Limitations & Future Work¶
- Requires one extra decoding step to obtain token dynamics, which incurs a non-zero (though minor) overhead.
- Selection of the adaptive threshold involves testing multiple candidate ratios, which may not be the optimal strategy.
- For tasks requiring global understanding (e.g., scene description), excessive masking might be counterproductive.
- Currently validated only on LLaVA-1.5 and Qwen2.5-VL; generalization to more models remains to be confirmed.
Related Work & Insights¶
- vs ViCrop: ViCrop enhances perception by cropping and zooming into relevant regions, but inference time increases significantly and it is ineffective for relational reasoning.

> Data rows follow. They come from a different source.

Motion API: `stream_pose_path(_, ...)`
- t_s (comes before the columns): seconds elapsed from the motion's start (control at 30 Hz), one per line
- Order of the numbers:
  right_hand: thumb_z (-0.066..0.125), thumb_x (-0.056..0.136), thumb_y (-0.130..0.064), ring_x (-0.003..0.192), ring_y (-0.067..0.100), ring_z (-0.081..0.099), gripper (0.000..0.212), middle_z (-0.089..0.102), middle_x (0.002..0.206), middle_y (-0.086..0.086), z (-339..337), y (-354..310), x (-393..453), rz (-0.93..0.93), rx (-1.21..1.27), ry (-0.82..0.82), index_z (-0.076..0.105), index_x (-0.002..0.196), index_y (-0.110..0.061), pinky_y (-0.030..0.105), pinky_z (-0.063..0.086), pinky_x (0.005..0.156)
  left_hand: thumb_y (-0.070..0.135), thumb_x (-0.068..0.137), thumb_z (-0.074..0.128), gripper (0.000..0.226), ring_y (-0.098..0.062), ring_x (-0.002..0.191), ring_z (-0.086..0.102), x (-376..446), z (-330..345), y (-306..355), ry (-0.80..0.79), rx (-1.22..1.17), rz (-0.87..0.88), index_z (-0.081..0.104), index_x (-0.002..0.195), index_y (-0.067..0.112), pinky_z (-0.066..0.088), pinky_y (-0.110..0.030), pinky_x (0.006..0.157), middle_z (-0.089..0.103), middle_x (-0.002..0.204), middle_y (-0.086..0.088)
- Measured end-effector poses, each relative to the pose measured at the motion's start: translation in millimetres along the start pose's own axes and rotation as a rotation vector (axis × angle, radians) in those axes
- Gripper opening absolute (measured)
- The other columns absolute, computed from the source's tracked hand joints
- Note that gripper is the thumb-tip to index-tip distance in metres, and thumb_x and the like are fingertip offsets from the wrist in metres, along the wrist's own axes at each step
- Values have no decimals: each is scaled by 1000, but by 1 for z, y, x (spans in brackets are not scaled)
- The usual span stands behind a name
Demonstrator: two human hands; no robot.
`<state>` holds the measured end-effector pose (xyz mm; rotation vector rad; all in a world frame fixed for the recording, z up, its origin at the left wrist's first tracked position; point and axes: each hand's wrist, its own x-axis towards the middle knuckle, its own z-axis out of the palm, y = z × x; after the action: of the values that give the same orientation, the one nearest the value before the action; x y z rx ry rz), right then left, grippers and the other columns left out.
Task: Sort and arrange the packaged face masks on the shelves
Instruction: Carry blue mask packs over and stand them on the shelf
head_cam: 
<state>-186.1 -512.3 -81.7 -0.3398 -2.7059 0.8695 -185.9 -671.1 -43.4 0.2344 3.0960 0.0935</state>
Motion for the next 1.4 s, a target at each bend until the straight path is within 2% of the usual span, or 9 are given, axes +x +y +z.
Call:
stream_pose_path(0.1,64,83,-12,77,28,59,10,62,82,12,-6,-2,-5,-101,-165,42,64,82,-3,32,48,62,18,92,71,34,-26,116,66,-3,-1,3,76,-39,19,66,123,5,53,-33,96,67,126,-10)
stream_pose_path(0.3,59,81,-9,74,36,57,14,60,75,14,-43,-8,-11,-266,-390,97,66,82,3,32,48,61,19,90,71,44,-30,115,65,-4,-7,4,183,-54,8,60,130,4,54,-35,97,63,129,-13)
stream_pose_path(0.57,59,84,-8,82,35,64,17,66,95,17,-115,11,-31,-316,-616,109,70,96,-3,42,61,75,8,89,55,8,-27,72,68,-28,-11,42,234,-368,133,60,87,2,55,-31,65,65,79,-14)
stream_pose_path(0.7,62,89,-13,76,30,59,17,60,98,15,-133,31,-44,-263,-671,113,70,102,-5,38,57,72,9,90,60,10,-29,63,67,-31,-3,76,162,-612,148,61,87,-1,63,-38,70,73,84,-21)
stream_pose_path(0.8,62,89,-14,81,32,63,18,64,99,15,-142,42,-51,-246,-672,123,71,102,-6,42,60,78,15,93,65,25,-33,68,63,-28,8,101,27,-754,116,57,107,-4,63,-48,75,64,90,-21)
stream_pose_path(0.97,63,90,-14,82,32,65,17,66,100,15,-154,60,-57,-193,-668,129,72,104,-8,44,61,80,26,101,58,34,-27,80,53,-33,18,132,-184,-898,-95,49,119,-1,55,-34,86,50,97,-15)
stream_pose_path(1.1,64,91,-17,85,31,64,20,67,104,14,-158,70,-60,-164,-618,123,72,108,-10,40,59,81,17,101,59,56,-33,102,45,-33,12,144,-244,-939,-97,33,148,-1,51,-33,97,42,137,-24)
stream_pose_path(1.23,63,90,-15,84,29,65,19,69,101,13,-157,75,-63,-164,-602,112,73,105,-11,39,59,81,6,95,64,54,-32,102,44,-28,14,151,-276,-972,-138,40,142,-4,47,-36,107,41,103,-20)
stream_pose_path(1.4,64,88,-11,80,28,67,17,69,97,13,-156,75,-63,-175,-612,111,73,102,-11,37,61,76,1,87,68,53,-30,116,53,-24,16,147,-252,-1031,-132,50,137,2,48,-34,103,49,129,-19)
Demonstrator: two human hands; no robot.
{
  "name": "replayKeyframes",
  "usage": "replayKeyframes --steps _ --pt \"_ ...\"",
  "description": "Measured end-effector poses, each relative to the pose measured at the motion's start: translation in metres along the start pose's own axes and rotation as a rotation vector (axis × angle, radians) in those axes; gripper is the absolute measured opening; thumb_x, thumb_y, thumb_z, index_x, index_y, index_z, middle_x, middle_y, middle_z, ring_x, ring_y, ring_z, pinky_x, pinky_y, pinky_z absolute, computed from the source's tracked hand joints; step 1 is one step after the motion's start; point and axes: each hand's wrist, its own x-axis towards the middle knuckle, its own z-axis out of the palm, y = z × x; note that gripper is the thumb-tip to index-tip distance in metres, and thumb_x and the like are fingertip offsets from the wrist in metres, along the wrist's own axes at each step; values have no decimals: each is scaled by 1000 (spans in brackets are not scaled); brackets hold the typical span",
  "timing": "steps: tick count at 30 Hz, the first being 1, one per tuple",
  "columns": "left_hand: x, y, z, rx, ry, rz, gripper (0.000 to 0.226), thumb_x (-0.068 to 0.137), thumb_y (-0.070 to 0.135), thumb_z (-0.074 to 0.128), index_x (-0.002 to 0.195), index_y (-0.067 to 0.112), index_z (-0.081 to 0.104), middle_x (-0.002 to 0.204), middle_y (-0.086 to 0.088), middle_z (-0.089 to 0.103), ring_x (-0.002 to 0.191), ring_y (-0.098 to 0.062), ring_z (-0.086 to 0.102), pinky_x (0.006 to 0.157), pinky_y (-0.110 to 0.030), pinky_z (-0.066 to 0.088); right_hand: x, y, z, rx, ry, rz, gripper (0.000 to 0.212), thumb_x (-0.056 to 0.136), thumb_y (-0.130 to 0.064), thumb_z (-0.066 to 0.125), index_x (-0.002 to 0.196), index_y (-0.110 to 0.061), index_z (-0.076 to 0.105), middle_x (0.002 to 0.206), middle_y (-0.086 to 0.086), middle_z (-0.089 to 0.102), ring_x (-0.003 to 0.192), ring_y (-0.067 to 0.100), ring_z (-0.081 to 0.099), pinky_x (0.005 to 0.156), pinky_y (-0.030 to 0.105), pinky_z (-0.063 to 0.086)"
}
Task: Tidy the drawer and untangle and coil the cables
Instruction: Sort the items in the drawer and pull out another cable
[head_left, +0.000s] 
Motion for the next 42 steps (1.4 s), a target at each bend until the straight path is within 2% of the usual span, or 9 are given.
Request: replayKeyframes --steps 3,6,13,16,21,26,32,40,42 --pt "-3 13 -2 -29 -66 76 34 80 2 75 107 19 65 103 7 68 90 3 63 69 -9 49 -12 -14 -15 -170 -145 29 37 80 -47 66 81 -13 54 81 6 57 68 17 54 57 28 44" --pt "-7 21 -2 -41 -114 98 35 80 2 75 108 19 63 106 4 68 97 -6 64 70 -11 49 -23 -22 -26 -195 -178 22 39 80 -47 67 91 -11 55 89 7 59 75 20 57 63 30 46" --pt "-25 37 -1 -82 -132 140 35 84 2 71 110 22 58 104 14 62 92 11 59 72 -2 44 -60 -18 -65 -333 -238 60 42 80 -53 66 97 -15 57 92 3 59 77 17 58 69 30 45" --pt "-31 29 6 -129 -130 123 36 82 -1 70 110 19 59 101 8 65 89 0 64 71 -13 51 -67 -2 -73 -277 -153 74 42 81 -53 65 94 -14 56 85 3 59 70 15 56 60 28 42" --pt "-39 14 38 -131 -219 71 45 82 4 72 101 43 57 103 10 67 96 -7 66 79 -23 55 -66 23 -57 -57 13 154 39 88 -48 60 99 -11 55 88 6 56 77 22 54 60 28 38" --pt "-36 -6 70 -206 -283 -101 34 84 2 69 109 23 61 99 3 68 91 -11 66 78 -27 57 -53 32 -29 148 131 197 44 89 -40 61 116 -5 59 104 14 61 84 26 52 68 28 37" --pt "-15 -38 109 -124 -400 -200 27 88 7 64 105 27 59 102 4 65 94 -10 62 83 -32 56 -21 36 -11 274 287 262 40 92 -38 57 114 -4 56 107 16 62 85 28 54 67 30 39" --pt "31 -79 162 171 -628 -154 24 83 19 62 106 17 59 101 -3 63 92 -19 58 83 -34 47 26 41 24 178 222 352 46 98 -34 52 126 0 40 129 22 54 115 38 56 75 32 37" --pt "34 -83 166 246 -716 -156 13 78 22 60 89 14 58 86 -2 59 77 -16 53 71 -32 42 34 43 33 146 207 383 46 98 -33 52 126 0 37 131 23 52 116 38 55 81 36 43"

AIF uses mask modification with lower overhead and broader task effectiveness.
- vs Vision Token Pruning: Pruning completely removes tokens leading to information loss; AIF only blocks connections to text, preserving complete visual information.
- vs Pei et al. / Wang et al.: These works modify attention patterns via architecture or training; AIF only modifies them at inference time.
Rating¶
- Novelty: ⭐⭐⭐⭐⭐ A unique perspective using information flow regulation as a training-free paradigm to improve VLMs.
- Experimental Thoroughness: ⭐⭐⭐⭐⭐ Covers VQA, OCR, grounding, counting, and hallucination across multiple tasks.
- Writing Quality: ⭐⭐⭐⭐⭐ Strong logical progression from discovery and analysis to method; depth in experimental analysis.
- Value: ⭐⭐⭐⭐⭐ High practicality as it significantly improves VLM performance without training.